The ambition of this multi-year project is to serve as a catalyst to produce new forms of critique and praxis to address the present political conjuncture.
New philosophies and practices have so often emerged from a sharp confrontation with past ideas, especially, and curiously, from confrontations with Hegel’s paradigm.

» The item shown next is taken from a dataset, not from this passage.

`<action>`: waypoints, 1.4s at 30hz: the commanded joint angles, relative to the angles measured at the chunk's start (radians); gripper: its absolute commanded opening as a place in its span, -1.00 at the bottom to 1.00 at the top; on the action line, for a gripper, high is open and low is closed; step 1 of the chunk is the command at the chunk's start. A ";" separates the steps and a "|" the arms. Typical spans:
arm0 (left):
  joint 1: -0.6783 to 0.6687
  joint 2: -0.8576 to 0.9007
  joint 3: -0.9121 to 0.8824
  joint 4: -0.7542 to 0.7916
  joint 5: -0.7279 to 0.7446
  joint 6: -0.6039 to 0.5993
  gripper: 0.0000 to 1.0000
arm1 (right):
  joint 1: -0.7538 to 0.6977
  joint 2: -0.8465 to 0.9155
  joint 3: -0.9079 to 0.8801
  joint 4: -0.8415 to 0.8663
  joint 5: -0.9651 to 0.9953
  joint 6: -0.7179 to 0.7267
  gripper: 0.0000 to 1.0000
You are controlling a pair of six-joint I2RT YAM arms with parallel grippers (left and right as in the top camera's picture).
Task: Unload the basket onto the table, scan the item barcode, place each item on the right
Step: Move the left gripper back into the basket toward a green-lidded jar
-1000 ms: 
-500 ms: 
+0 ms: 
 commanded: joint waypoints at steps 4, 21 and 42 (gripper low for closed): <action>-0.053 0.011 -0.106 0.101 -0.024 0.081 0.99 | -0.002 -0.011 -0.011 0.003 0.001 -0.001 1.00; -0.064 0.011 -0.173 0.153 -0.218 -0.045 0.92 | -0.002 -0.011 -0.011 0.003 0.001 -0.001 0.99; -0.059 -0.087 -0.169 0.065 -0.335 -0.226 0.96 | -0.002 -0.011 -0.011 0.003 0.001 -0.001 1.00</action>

Whether it was Marx in the nineteenth century turning the Phenomenology of Spirit on its head, or Lenin closely annotating The Science of Logic, or C.L.R. James transforming the dialectic into a tool for decolonization, or Frantz Fanon or Jean-Paul Sartre inverting the master-slave dialectic, or Judith Butler turning subjectivity into desire, so many of the major contributions to critique and praxis in the past two centuries were born from an antagonistic struggle with Hegel’s thought.
From early on with Ludwig Feuerbach and the Young Hegelians, to Alexandre Kojève in the 1930s and his influence on post-war French philosophy but also on Allan Bloom and American conservative thought, or to the Johnson-Forest Tendency within the U.S. workers’ movement composed of CLR James, Raya Dunayevskaya, and Grace Lee Boggs, the contradictions in Hegel’s thought have given birth to some of the most important and impactful political ideas and practices.
It is time then, once again, to return to Hegel, not to think with him, but rather, as it has so often been more productive, to think against and beyond him. It is time for another round of agonistic confrontations with Hegel’s writings—The Phenomenology of Spirit (1807), The Science of Logic (1812-1816), the Encyclopedia (1817), and the Principles of the Philosophy of Law (1820).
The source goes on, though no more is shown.